Destaca-se, ainda, que em 39% das decisões, houve condenação a obrigações de fazer ou não fazer de forma cumulativa à condenação pecuniária, o que indica a intenção do Judiciário de remediar e reparar violações aos direitos dos titulares.

– Principais Obrigações de fazer encontradas:

• Exclusão de dados pessoais à 67%
• Abstenção de divulgação/compartilhamento à 13%
• Fornecer Dados Pessoais à 7%
• Prestar Informações à 4%
• Outras à 9%

– Motivações:

Foram identificadas diferentes motivações nas decisões analisadas. As cinco motivações mais recorrentes relacionadas a temas de tratamento de dados foram, respectivamente:

• Cobranças e proteção ao crédito (45%);
• Compartilhamento e divulgação (28%);
• Incidentes de Segurança (11%);
• Criminais, incluindo fraudes, golpes etc. (4%);
• Outras motivações relacionadas à legitimidade do tratamento (12%), incluindo:

• Contatos Indesejados (sem vazamento) (3%)
• Privacidade de Dados de Consumidor (3%)
• Privacidade em Redes Sociais (2%)
• Privacidade de Dados Financeiros (2%)
• Privacidade de Dados de Saúde (2%)
• Privacidade no Uso de Imagem (<1%)

1. Cobranças e proteção ao crédito:

Trata-se de motivação de alta frequência, uma vez que presente em 45% das ações avaliadas.
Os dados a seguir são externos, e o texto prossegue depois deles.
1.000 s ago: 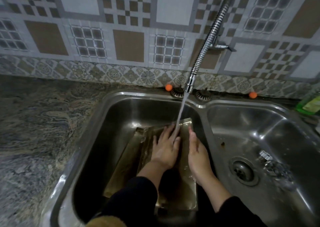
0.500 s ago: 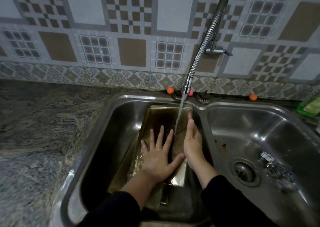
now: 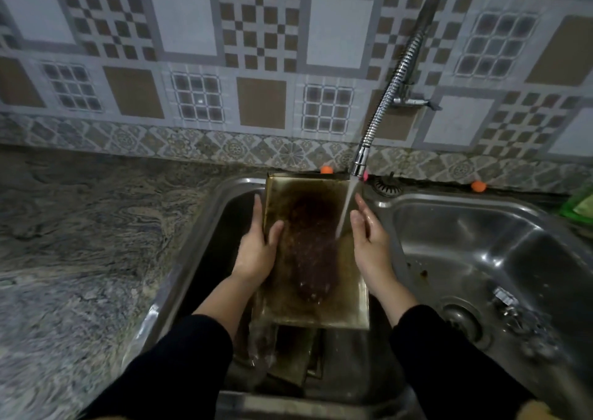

A considerável predominância do tema em relação a outras motivações (55%) revela o potencial uso, pelos demandantes, da Autodeterminação Informativa, fundamento da LGPD que se caracteriza como o direito de entender e se posicionar sobre o fluxo dos seus dados, desde o momento em que ocorre a sua captação até o seu descarte.

Quanto ao valor das condenações que envolvem cobrança e proteção ao crédito, estas variam conforme a natureza da indenização:

• Danos Morais à De R$ 3.000,00 a R$ 15.000,00
• Danos Materiais à De R$ 1.406,88 a R$ 10.000,00

– Da necessidade do consentimento do titular para o compartilhamento de seus dados pessoais para fins de proteção ao crédito ou cobrança:

Observou-se que em decisões que tratam de cobrança e proteção ao crédito nas quais o juiz decidiu pela ilegitimidade do compartilhamento, o consentimento em geral não foi exigido para o compartilhamento, sendo este exigido em apenas 6% dos casos.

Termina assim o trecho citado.